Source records
[Start of Attachment]

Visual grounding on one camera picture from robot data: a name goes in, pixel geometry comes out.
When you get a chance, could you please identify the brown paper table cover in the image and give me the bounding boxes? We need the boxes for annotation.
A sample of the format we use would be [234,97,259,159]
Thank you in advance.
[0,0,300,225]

[End of Attachment]

Activity —
Write every record above out again exactly as it stands.

Exercise response —
Visual grounding on one camera picture from robot data: a name goes in, pixel geometry comes out.
When you get a chance, could you please identify the brown paper table cover in the image and give me the bounding boxes? We need the boxes for annotation.
A sample of the format we use would be [234,97,259,159]
Thank you in advance.
[0,0,300,225]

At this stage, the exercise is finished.